Work task — Exactly and only the lines below from the one containing "A single rendered" down to the one containing "(308, 81) to (281, 69): 0.10" are wanted, both included; please exclude every picture.

Segment Start: Data in this exercise

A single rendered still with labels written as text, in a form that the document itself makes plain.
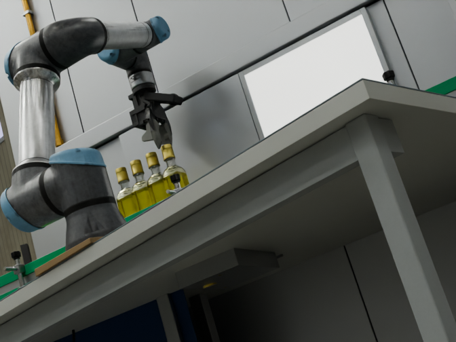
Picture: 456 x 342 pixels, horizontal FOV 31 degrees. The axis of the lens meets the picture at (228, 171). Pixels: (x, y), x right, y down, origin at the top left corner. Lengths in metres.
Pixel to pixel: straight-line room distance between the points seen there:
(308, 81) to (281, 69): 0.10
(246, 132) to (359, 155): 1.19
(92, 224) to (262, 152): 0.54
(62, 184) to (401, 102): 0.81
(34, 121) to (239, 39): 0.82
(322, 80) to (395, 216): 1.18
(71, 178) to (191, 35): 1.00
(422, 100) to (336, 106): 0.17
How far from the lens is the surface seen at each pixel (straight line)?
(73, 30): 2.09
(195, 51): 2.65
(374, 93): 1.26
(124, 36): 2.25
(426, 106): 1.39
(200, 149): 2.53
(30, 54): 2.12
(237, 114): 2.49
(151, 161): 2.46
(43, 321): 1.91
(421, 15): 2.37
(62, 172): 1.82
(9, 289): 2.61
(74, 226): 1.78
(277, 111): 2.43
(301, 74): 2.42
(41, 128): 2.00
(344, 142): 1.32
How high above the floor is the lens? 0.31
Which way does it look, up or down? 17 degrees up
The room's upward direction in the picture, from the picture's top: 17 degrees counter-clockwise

Segment End: Data in this exercise
Segment Start: Data in this exercise

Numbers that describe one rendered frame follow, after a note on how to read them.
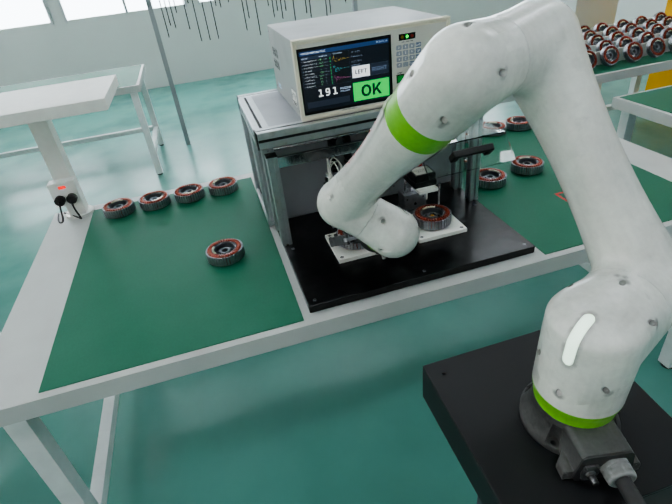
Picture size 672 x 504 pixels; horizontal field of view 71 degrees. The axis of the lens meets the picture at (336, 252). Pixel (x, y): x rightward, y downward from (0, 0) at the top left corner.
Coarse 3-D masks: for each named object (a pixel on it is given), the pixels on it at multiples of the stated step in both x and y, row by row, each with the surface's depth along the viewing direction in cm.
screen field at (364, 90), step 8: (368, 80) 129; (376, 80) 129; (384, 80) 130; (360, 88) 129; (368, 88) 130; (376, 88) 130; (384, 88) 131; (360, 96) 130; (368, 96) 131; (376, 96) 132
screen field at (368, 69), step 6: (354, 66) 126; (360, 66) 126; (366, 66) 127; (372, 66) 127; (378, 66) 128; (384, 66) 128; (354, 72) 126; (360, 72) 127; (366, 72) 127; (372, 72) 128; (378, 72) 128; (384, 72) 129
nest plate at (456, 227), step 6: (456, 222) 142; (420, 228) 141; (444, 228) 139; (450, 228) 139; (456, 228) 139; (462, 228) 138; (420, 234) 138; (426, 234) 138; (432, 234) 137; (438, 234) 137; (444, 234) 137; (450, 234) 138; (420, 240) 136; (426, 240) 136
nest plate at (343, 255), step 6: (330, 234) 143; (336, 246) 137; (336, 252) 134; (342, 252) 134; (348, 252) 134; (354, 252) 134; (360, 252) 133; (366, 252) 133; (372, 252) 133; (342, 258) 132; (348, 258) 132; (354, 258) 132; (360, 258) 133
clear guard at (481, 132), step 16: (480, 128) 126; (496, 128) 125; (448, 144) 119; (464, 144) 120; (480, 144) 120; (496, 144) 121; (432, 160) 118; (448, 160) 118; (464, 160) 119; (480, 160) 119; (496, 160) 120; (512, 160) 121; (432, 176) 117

Segment End: Data in this exercise
Segment Start: Data in this exercise

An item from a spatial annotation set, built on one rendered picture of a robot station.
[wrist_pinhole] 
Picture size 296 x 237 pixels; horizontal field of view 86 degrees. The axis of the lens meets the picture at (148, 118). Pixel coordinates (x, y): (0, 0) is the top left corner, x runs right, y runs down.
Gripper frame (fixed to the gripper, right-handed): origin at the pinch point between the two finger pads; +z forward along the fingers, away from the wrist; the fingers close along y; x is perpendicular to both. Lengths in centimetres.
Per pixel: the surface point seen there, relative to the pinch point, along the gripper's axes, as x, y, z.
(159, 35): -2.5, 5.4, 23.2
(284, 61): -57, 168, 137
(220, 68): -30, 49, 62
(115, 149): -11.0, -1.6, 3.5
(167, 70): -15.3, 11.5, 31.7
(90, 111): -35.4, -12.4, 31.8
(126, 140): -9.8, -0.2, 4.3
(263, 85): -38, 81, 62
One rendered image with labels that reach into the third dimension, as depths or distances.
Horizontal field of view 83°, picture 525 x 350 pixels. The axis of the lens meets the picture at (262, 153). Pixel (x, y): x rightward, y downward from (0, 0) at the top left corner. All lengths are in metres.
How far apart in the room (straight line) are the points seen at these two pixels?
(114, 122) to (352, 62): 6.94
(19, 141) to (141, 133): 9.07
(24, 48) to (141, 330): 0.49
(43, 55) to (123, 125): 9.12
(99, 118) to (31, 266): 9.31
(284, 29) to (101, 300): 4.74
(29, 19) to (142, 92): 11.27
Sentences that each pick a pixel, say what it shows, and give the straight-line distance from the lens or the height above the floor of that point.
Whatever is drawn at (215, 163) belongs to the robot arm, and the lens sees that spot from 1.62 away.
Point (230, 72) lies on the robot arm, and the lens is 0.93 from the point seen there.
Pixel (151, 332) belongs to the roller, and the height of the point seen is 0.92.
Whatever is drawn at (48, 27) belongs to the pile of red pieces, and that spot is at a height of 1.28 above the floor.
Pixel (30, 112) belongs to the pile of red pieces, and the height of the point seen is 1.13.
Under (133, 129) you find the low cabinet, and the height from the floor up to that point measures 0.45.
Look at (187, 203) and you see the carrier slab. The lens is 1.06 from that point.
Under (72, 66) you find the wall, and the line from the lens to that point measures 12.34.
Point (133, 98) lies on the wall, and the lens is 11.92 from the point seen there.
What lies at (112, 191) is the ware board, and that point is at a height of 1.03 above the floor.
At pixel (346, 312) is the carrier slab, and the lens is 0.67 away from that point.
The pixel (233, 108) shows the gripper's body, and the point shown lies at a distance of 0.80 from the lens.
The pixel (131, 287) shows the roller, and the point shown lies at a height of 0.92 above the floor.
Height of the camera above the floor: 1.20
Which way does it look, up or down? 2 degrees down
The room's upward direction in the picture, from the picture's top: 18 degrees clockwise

Segment End: Data in this exercise

Response —
A single rendered still with labels written as text, in a form that the document itself makes plain.
Picture: 456 x 342 pixels, horizontal FOV 31 degrees. The axis of the lens meets the picture at (228, 171). Pixels: (x, y), x right, y down, origin at the top left corner. Lengths in metres.
Pixel to pixel: straight-line room distance between the points seen there:
(308, 81) to (281, 69): 0.10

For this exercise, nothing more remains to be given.